Wie ich bereits sagte, möchte ich also nicht, dass weiße Frauen mich fragen, ob sie Box Braids tragen können. Ich möchte aber, dass sie (oder jeder, der wirklich an einem kulturellen Austausch interessiert ist) mich fragen, was wir alle tun können, um die Dinge gerechter zu machen. Denn es gibt ein Kastensystem in den USA und in der Welt, und wir müssen es anerkennen und abbauen. Das können wir tun, indem wir uns die Branchen, in denen wir arbeiten, ansehen und uns fragen, ob sie wirklich das Gesicht der Bevölkerung widerspiegeln, und wenn nicht, warum nicht? Sind strukturelle Gründe im Spiel oder gibt es Annahmen, die verhindern, dass bestimmte demografische Gruppen berücksichtigt werden? So stellen beispielsweise Verlage eher Mitarbeiter von bestimmten Universitäten ein. Auf individueller Ebene müssen wir damit beginnen, unsere impliziten Vorurteile offenzulegen, denn wir alle haben sie, ich eingeschlossen. Wir müssen uns die vorschnellen Urteile, die wir über Menschen fällen, eingestehen, uns fragen: „Warum denke ich das?“, und alle Annahmen, die in der Antwort auf diese Frage enthalten sind, in Frage stellen.

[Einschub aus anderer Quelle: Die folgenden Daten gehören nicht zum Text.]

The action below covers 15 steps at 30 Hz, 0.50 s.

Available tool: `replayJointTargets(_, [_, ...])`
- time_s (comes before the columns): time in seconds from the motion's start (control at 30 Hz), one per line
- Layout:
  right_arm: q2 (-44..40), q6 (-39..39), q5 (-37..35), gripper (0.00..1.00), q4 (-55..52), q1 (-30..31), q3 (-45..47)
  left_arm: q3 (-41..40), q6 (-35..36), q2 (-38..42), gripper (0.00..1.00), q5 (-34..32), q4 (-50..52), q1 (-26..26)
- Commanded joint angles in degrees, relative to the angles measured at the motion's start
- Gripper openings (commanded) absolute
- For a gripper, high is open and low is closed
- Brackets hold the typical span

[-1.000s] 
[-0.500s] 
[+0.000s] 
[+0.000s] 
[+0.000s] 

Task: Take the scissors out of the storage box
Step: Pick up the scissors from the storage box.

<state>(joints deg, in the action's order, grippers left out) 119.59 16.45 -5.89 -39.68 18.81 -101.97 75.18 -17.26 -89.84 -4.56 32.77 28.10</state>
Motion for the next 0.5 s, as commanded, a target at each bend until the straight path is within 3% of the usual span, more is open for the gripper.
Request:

Das alles zu tun, ist keine leichte Aufgabe, und die Ergebnisse werden wahrscheinlich zu unseren Lebzeiten nicht mehr zu sehen sein, denn die Realität sieht so aus, dass, wenn ich gefragt werde: „Können weiße Frauen Kastenzöpfe tragen?“, die Antwort lautet: „Ja, natürlich. Die Menschen können tun, was sie wollen.“ Aber solange die Dinge nicht gleichgestellt sind, werden sie es in einem Kontext tun, in dem die Menschen, die „gewürdigt“ werden, immer den Schmerz darüber ausdrücken werden, in einer Welt zu leben, die nicht fair ist.